Dr. Peter Francis. who ran the study, and his colleagues do recommend a variety of traditional ab exercises. Here are the three most effective ones, along with instructions on how to do them correctly:

1. Bicycle maneuver. Lie flat on the floor with your lower back pressed to the ground. Allow your hands to relax behind both sides of your head. Bring your knees to about a 45-degree angle and slowly go through the motion of pedaling a bicycle. Touch your left elbow to your right knee, then your right elbow to your left knee. Keep even, relaxed breathing throughout.

2. Captain's chair: This is done on a piece of gear found in most health clubs: a weight station with handholds and places to rest your forearms as you lift your legs off the ground.

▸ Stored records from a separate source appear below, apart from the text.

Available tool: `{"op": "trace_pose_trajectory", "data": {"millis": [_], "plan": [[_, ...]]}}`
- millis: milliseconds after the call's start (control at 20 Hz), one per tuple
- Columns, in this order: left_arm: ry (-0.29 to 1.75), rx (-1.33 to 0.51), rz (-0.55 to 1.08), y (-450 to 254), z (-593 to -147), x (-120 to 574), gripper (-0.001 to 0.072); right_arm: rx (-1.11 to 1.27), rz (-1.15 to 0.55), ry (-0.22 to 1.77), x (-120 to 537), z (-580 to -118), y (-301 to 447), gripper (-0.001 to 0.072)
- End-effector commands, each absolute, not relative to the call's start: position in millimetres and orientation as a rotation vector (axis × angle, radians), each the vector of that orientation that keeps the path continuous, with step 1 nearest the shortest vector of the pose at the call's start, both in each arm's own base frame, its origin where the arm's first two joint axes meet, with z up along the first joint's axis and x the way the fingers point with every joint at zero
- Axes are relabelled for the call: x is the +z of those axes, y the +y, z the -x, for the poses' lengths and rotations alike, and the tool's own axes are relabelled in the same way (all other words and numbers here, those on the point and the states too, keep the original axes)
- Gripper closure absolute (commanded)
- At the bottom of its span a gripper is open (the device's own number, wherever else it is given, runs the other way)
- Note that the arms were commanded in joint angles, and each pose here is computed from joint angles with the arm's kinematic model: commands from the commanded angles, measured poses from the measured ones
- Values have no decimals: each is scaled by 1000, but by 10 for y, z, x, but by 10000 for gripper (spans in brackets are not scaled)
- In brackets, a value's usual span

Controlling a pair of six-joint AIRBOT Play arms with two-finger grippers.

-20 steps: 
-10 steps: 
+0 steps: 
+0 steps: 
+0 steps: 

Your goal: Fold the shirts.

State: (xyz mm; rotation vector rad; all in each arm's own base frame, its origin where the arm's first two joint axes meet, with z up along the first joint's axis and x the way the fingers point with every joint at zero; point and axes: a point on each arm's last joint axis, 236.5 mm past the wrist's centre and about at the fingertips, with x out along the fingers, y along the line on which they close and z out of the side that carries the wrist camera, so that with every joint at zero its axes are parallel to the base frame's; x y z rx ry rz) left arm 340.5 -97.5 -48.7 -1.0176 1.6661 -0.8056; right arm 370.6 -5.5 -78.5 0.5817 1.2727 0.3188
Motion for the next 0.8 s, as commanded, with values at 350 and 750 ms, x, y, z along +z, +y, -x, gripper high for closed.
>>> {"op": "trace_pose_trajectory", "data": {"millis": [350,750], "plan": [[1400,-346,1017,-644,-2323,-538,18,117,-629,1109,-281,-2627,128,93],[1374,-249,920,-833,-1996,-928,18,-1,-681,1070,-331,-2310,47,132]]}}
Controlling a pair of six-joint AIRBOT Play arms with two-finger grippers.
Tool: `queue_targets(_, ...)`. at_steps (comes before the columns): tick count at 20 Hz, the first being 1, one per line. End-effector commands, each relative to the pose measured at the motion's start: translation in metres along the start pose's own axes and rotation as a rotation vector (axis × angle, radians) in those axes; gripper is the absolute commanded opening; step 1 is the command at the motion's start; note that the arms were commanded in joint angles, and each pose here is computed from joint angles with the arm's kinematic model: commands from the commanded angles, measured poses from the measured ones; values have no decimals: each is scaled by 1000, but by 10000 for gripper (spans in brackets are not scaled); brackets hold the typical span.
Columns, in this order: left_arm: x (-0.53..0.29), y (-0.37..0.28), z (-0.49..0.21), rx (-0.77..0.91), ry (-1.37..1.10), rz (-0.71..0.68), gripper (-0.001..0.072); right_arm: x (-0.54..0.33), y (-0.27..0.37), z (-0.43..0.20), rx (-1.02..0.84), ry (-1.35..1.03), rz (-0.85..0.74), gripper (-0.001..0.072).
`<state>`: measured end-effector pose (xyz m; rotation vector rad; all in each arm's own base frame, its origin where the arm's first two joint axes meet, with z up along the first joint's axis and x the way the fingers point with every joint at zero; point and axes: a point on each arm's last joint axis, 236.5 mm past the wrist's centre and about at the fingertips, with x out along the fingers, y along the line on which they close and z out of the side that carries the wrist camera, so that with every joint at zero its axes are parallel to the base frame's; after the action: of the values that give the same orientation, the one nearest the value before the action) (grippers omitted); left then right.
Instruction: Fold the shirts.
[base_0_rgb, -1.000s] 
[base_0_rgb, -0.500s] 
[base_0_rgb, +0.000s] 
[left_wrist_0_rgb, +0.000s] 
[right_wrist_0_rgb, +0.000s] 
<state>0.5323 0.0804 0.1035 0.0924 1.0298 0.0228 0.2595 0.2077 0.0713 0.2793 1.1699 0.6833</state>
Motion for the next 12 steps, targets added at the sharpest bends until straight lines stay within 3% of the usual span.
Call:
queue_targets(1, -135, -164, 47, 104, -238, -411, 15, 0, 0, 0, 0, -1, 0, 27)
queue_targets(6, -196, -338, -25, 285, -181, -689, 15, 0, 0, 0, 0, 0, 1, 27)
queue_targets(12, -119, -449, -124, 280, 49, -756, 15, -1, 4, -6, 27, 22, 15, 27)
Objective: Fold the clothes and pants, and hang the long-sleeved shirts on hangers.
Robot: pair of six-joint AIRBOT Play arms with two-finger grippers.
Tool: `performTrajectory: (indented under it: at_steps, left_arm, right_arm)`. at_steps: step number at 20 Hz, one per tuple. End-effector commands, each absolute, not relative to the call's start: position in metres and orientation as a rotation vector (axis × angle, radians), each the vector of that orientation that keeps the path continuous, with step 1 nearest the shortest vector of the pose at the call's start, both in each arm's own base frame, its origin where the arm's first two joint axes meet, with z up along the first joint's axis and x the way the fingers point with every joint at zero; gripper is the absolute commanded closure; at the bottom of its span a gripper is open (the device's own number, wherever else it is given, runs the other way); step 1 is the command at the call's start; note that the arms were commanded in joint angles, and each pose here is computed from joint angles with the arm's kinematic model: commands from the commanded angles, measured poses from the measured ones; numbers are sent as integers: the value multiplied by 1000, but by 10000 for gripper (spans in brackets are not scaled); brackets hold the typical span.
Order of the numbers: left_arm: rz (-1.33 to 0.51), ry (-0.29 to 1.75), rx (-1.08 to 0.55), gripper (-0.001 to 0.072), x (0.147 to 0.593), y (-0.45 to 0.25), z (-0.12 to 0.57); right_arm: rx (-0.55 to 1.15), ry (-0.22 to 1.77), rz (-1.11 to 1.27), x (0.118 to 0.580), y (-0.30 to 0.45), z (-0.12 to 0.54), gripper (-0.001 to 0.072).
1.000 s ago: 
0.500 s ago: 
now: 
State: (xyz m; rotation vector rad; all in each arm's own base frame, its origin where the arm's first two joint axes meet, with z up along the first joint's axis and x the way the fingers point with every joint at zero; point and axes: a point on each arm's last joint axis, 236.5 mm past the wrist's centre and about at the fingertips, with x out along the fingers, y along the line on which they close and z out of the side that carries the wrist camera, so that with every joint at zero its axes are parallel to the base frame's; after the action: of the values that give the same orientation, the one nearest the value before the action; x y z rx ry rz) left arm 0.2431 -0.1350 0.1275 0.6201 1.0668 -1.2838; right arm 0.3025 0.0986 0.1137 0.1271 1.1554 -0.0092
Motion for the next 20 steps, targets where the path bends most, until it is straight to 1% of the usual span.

Stabilize your upper body by gripping the hand holds and lightly pressing your lower back against the back pad. The starting position begins with your holding your body up with legs dangling below. Now slowly lift your knees in toward your chest. The motion should be controlled and deliberate as you bring the knees up and slowly return them back to the starting position.

3. Crunch on exercise ball. Sit on the ball with your feet flat on the floor. Let the ball roll back slowly. Now lie back on the ball until your thighs and torso are parallel with the floor. Cross your arms over your chest and slightly tuck your chin in toward your chest. Contract your abdominals, raising your torso to no more than 45 degrees.

For better balance, spread your feet wider apart. To challenge the obliques, make the exercise less stable by moving your feet closer together. Exhale as you contract; inhale as you return to the starting position.